- _Task brief_: Below are the entries. Transcribe exactly the lines from the one with "From a set of" through the one with "Picture: 296 x", ends included, and leave out all others.

(Available data Opens)

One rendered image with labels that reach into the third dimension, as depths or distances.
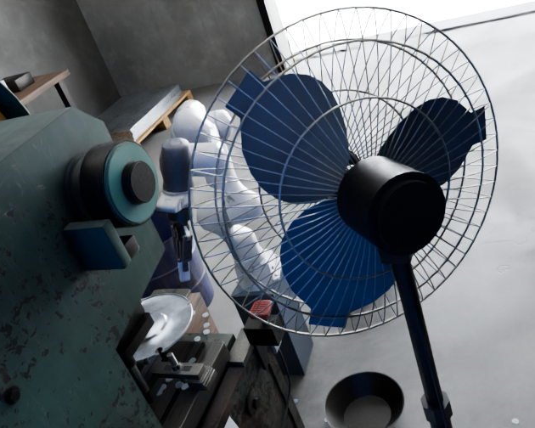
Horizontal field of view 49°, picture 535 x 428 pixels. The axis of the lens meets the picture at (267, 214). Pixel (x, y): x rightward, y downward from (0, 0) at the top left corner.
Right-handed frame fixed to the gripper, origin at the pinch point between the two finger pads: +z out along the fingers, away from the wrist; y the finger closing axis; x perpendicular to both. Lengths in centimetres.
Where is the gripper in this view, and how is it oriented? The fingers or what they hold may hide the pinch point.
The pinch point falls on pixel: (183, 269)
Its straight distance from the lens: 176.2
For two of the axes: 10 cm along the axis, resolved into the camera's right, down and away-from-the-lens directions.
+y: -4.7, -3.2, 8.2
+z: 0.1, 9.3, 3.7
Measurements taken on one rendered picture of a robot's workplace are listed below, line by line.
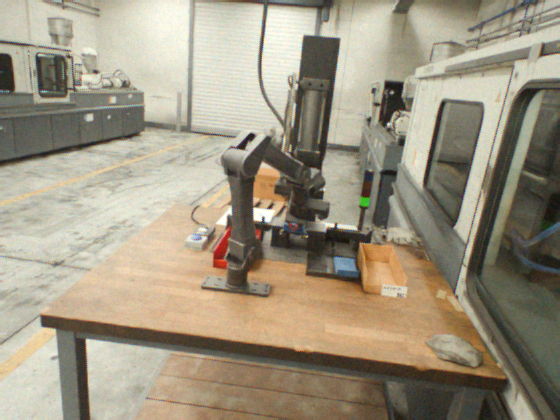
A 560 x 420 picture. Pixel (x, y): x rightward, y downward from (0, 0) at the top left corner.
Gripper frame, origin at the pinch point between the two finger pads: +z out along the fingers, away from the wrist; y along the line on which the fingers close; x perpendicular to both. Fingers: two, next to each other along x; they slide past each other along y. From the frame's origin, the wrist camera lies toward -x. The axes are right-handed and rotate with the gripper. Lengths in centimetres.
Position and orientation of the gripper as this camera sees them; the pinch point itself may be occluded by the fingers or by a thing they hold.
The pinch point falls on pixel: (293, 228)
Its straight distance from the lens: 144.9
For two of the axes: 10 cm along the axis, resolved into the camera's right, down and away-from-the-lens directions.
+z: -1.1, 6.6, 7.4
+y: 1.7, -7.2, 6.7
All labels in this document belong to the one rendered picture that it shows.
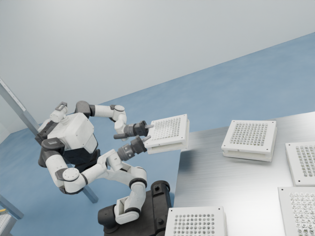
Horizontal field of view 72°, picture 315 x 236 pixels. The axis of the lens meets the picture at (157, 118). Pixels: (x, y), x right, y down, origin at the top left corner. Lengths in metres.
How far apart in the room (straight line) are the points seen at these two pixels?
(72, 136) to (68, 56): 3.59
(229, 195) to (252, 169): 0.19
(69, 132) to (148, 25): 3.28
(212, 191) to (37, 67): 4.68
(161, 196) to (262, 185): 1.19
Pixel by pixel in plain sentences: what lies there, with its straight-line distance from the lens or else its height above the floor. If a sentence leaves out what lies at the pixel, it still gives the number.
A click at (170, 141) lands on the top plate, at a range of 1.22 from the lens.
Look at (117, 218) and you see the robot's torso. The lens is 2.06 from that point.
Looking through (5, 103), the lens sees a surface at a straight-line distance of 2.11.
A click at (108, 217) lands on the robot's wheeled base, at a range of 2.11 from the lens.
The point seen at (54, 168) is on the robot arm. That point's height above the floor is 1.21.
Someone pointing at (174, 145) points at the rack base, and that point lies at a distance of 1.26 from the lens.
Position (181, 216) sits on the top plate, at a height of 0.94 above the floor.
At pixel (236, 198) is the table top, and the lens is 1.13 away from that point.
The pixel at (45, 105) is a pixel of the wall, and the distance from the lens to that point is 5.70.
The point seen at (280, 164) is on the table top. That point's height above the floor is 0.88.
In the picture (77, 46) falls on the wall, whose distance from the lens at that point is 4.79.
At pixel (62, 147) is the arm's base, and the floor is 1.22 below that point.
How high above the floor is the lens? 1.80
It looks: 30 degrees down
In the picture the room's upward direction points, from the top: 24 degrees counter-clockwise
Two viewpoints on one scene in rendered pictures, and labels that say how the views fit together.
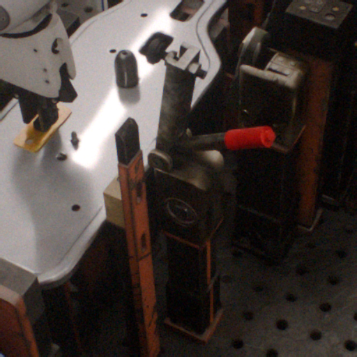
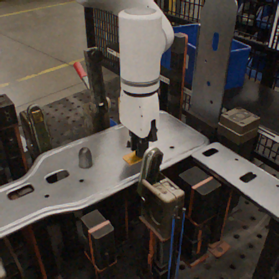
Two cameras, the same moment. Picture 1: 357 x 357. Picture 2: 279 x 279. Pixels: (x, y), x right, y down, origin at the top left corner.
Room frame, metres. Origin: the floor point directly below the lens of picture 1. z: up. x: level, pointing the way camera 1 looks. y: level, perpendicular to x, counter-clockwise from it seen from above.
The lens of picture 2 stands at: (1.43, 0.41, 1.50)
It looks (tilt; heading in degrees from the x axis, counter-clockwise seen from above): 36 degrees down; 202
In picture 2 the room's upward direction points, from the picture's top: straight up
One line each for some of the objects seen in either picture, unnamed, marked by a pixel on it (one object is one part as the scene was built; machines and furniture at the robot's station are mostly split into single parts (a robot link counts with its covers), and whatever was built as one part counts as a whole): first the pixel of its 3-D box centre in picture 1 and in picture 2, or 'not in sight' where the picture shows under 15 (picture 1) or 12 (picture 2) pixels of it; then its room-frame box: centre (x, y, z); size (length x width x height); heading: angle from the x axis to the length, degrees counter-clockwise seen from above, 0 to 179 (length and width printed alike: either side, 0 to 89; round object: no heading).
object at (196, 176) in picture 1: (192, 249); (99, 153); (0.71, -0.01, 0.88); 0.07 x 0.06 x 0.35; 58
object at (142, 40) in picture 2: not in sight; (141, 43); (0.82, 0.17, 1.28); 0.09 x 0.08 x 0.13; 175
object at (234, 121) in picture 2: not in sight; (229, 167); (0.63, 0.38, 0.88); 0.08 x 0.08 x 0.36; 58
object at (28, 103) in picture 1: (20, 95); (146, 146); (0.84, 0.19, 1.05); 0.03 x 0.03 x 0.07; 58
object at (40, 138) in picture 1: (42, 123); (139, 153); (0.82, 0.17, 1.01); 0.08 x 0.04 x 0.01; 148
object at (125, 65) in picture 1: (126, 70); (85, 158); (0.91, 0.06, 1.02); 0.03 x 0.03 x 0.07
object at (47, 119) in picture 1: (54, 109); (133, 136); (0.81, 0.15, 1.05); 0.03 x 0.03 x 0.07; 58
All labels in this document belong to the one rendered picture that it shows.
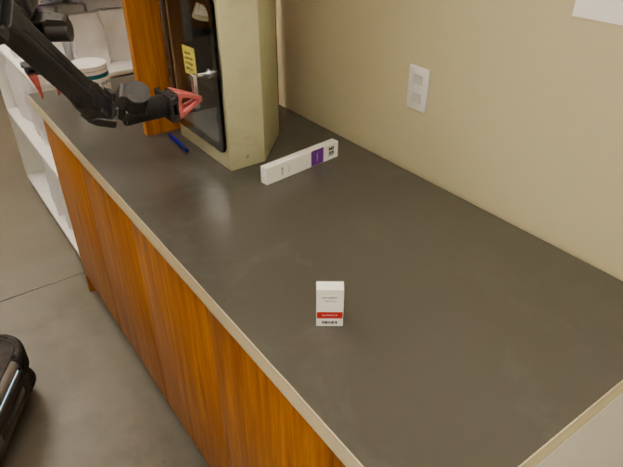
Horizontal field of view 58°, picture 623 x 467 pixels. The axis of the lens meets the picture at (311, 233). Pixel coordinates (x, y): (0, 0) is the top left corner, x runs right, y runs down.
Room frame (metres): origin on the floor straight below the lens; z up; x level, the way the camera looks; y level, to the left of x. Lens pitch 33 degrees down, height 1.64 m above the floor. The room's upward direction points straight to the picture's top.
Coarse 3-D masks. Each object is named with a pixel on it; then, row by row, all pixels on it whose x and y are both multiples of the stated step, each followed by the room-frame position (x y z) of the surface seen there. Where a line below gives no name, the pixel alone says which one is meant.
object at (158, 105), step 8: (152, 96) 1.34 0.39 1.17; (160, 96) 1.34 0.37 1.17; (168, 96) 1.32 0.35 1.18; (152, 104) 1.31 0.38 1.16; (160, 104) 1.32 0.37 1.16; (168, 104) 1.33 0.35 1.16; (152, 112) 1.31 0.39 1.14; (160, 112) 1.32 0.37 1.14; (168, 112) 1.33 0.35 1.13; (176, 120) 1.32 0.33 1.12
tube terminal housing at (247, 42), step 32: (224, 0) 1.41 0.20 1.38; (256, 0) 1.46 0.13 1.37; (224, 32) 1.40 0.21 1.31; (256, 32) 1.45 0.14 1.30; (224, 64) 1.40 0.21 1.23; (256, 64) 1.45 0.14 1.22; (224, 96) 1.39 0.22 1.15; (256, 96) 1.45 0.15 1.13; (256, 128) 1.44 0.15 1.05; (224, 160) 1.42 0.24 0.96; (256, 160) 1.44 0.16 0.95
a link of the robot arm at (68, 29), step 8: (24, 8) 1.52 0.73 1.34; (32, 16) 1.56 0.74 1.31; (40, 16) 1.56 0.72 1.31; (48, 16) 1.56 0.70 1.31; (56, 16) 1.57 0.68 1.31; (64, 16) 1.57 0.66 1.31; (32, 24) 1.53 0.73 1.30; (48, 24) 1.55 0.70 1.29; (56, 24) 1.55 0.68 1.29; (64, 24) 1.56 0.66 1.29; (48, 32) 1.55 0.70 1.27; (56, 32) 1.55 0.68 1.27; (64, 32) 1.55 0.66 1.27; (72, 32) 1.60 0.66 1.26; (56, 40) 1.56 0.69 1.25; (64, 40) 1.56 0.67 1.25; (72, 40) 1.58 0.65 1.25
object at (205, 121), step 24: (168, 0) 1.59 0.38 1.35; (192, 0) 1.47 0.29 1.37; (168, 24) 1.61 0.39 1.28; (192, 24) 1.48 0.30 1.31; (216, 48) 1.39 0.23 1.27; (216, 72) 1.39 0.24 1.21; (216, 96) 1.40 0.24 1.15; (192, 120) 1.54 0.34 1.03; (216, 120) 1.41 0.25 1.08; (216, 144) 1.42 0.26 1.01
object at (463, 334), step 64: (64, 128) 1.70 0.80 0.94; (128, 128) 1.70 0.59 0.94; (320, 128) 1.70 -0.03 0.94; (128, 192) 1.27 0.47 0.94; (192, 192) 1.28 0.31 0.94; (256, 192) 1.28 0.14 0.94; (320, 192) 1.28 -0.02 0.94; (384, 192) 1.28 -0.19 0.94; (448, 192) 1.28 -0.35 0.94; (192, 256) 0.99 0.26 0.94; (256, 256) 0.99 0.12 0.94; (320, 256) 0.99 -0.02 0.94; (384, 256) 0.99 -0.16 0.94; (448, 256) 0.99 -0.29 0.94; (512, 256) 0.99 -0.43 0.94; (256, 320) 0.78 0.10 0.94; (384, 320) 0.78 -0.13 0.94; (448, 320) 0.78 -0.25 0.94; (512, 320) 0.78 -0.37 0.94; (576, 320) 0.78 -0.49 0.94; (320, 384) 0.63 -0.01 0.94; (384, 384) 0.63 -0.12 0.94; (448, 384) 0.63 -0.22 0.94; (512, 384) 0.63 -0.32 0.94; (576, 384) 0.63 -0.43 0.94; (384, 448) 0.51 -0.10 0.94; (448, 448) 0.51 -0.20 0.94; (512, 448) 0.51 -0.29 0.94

(Available data Closes)
(Available data Opens)

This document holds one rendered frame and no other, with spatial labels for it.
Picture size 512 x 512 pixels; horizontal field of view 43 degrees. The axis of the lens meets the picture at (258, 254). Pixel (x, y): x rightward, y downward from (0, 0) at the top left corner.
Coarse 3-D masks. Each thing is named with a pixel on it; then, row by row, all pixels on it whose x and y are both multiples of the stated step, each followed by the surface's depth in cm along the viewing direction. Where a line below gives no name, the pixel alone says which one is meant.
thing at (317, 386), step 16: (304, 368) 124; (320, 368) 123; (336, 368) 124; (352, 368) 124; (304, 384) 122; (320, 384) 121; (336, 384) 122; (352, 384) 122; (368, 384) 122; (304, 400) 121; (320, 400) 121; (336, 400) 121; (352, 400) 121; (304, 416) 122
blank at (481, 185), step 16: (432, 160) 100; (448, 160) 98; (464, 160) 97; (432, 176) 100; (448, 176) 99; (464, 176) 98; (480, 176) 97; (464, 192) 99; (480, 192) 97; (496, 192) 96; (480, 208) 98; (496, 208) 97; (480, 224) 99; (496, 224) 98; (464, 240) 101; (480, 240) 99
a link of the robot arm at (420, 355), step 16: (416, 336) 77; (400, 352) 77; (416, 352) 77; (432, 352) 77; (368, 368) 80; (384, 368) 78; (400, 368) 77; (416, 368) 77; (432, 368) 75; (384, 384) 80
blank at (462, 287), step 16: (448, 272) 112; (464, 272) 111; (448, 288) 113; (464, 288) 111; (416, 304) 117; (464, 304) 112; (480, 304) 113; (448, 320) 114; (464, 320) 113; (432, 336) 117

(Available data Closes)
(Available data Opens)

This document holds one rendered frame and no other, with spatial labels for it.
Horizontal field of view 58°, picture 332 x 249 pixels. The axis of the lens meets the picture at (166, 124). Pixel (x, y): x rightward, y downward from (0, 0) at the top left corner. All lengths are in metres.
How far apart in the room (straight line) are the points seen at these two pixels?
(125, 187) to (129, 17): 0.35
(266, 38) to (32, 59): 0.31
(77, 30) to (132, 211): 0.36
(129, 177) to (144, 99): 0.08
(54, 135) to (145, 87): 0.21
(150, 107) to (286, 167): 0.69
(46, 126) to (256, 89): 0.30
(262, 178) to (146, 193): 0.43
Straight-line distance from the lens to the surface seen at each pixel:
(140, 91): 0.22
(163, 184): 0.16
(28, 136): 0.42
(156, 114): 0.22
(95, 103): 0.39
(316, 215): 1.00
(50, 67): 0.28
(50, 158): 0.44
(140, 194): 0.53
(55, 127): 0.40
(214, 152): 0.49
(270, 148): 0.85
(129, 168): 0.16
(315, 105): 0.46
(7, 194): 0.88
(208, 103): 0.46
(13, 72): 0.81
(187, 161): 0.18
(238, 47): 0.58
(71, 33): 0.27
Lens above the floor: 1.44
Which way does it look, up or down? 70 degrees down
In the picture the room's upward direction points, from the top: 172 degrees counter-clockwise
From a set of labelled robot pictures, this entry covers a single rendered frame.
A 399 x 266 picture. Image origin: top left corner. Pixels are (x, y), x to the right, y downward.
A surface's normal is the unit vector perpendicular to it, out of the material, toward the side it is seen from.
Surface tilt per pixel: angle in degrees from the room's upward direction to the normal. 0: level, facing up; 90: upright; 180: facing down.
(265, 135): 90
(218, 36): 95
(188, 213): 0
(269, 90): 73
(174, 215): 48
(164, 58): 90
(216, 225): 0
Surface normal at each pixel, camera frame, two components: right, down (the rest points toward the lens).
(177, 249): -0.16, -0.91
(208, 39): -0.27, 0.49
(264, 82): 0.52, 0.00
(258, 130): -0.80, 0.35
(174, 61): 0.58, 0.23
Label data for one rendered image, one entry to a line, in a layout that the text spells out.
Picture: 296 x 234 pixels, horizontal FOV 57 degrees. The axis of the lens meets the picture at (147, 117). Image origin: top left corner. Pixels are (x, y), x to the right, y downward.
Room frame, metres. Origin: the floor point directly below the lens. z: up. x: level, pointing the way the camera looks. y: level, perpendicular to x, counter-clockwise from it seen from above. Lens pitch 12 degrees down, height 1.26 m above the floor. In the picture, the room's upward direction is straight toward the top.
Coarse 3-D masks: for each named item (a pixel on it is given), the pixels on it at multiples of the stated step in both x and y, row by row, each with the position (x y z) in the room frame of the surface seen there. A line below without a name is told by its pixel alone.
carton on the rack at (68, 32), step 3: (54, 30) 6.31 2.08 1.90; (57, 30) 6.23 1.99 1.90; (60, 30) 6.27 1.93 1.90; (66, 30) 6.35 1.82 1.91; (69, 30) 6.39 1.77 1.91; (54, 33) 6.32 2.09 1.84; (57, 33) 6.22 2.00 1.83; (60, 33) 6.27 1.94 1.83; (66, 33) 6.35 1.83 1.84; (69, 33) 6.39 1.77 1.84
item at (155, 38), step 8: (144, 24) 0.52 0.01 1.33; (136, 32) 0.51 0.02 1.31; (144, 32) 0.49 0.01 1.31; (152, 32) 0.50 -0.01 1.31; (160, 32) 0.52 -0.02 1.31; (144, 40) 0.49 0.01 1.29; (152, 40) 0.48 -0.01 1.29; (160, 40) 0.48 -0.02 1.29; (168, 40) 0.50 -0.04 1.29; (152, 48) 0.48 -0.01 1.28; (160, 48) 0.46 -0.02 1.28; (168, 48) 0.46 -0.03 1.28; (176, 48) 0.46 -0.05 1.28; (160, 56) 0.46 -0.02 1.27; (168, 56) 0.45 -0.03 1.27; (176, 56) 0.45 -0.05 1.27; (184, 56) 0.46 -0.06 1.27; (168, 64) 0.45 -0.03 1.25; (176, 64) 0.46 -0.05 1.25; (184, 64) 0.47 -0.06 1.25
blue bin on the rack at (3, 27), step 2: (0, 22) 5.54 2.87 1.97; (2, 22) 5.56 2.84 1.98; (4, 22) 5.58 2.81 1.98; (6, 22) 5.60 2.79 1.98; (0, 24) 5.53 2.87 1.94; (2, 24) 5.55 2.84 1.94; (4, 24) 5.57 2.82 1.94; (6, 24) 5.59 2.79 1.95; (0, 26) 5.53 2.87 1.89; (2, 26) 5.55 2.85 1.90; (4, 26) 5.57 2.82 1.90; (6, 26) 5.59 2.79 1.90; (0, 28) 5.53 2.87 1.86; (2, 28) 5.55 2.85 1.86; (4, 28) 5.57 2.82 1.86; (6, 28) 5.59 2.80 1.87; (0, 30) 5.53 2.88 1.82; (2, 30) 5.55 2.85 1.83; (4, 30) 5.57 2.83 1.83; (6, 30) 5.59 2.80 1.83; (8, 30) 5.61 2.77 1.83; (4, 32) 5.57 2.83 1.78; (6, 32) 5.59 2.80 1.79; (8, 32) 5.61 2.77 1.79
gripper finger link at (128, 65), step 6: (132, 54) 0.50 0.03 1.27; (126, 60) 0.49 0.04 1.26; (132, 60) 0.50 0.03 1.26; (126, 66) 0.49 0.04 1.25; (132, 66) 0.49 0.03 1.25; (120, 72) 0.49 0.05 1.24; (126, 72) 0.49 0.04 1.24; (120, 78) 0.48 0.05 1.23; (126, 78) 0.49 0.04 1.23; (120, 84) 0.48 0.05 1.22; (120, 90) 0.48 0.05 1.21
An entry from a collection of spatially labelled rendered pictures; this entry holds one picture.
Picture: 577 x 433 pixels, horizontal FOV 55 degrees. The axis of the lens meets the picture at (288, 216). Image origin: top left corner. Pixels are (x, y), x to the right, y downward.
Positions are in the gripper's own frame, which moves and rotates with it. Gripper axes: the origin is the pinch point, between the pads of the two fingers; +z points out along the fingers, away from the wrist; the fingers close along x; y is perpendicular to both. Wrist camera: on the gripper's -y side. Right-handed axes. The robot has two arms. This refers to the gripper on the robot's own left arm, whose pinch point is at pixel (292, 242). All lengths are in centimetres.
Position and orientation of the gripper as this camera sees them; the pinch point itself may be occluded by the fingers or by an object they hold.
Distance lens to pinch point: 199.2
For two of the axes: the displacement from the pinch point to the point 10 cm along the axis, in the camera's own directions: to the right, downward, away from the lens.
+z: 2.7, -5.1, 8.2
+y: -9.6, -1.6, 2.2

(Available data Closes)

- _Response area_:
From a set of labelled robot pictures, this entry covers a single rendered frame.
A 399 x 266 picture. Image origin: top left corner. Pixels are (x, y), x to the right, y downward.
A surface's normal is the unit vector perpendicular to it, out of the material, toward the side it is seen from.
Surface tilt per pixel: angle in degrees from the room's upward direction to the normal. 0: level, facing up; 90: upright; 180: facing down.
(265, 135): 90
(218, 36): 95
(188, 213): 0
(269, 90): 73
(174, 215): 48
(164, 58): 90
(216, 225): 0
Surface normal at each pixel, camera frame, two components: right, down (the rest points toward the lens).
(177, 249): -0.16, -0.91
(208, 39): -0.27, 0.49
(264, 82): 0.52, 0.00
(258, 130): -0.80, 0.35
(174, 61): 0.58, 0.23
Label data for one rendered image, one entry to a line, in a layout that the text spells out.
Picture: 296 x 234 pixels, horizontal FOV 57 degrees. The axis of the lens meets the picture at (147, 117). Image origin: top left corner. Pixels are (x, y), x to the right, y downward.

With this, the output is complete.